### Data records:
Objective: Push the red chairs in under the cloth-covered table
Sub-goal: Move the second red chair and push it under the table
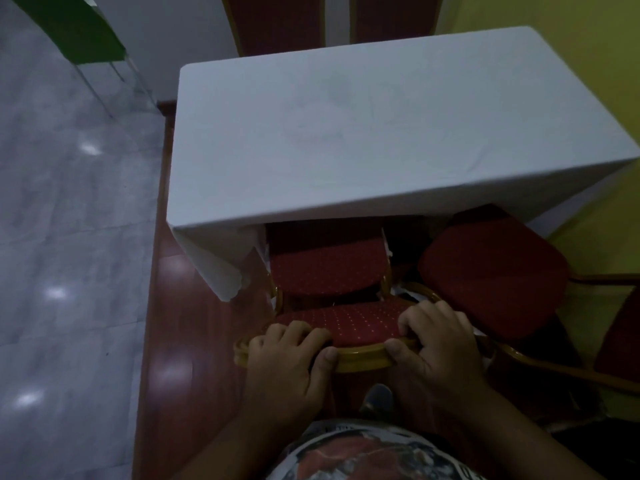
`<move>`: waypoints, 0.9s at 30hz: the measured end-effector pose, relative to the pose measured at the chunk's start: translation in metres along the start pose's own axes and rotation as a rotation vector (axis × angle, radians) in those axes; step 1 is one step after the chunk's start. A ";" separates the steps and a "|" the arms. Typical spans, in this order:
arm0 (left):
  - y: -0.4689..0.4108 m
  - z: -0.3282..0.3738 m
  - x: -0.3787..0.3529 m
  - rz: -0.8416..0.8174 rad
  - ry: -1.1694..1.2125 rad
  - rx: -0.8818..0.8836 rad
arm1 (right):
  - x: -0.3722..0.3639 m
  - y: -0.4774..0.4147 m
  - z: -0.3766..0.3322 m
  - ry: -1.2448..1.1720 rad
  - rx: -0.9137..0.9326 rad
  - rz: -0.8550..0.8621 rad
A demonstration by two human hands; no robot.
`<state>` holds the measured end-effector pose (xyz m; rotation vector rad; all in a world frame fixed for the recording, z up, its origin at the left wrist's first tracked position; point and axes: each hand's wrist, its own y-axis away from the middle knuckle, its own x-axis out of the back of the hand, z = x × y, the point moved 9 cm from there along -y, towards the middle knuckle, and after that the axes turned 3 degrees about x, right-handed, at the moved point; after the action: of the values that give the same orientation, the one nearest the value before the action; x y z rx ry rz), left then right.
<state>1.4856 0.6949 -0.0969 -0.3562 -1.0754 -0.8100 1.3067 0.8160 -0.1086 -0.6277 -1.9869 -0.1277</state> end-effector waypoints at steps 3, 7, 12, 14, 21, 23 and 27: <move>-0.002 -0.003 -0.001 -0.034 0.017 0.009 | 0.000 -0.003 -0.001 0.000 -0.005 -0.014; -0.010 0.013 0.003 -0.059 0.038 -0.007 | 0.004 -0.001 0.001 -0.047 0.015 -0.112; -0.020 0.118 -0.013 -0.042 0.034 -0.222 | 0.062 0.019 0.042 0.027 0.070 -0.087; -0.021 0.173 -0.035 -0.050 0.072 -0.296 | 0.103 0.038 0.082 0.076 0.074 -0.054; -0.031 0.377 -0.145 -0.112 0.141 -0.331 | 0.265 0.120 0.284 0.365 0.035 -0.109; -0.035 0.433 -0.169 -0.141 0.151 -0.347 | 0.310 0.140 0.336 0.444 0.023 -0.164; -0.051 0.526 -0.205 -0.201 0.170 -0.346 | 0.388 0.161 0.425 0.508 -0.023 -0.255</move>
<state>1.0652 1.0716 -0.0445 -0.4654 -0.8194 -1.1899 0.9048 1.2475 -0.0120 -0.3115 -1.5625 -0.4231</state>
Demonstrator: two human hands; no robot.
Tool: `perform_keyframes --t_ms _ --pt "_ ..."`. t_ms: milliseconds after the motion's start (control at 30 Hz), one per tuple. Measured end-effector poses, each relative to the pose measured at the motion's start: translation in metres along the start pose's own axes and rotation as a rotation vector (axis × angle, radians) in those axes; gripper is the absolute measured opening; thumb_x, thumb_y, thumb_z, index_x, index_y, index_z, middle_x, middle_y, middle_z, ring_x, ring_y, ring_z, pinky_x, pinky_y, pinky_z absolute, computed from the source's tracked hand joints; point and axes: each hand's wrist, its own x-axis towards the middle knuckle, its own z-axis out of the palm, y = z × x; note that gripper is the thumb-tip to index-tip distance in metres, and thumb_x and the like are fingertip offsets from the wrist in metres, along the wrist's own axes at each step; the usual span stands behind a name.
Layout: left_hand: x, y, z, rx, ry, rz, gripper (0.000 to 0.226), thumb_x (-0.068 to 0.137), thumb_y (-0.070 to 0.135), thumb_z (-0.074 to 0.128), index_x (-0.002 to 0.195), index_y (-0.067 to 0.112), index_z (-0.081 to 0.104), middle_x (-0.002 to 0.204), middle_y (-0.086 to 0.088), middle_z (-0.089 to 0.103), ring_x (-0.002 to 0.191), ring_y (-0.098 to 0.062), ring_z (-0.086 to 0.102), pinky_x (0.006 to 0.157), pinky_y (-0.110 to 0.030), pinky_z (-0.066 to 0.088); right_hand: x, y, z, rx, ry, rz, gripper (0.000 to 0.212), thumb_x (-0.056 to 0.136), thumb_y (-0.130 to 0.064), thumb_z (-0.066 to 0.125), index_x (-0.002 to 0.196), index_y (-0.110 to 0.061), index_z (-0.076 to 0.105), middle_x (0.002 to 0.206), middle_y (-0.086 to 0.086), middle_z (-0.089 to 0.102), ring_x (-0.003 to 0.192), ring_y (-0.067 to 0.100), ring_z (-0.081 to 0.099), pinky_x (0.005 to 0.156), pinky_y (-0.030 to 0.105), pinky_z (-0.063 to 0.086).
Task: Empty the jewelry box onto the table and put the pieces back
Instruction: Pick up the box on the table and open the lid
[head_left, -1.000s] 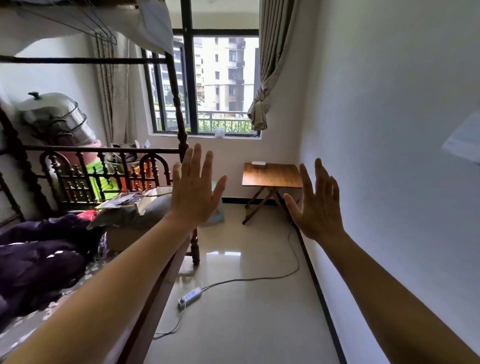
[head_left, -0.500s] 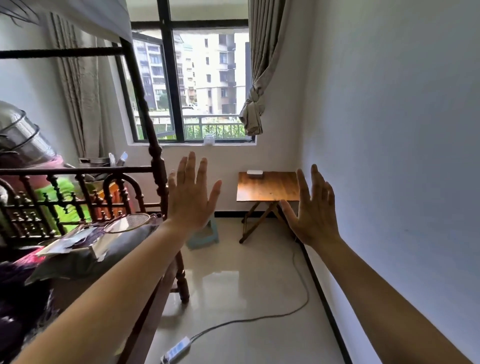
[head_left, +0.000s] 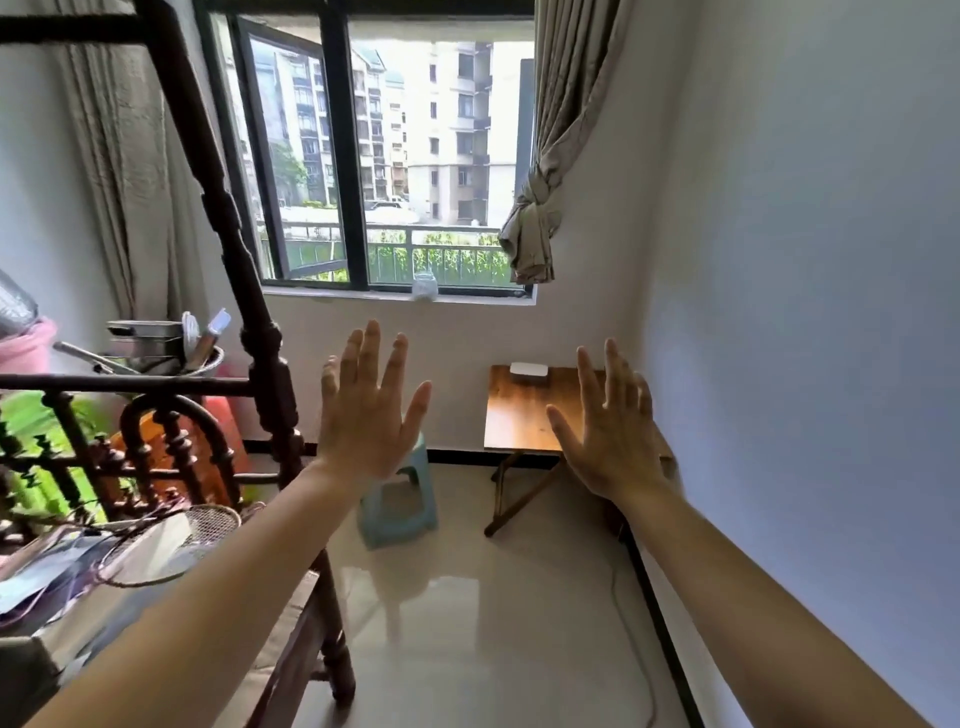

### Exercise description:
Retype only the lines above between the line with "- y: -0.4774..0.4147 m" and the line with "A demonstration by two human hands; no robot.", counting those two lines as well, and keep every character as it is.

### Answer to this exercise:
  - y: -0.4774..0.4147 m
  - z: -0.3766..0.3322 m
  - ry: -1.2448..1.1720 rad
  - rx: -0.9137..0.9326 rad
  - rz: -0.8550..0.8621 rad
A demonstration by two human hands; no robot.

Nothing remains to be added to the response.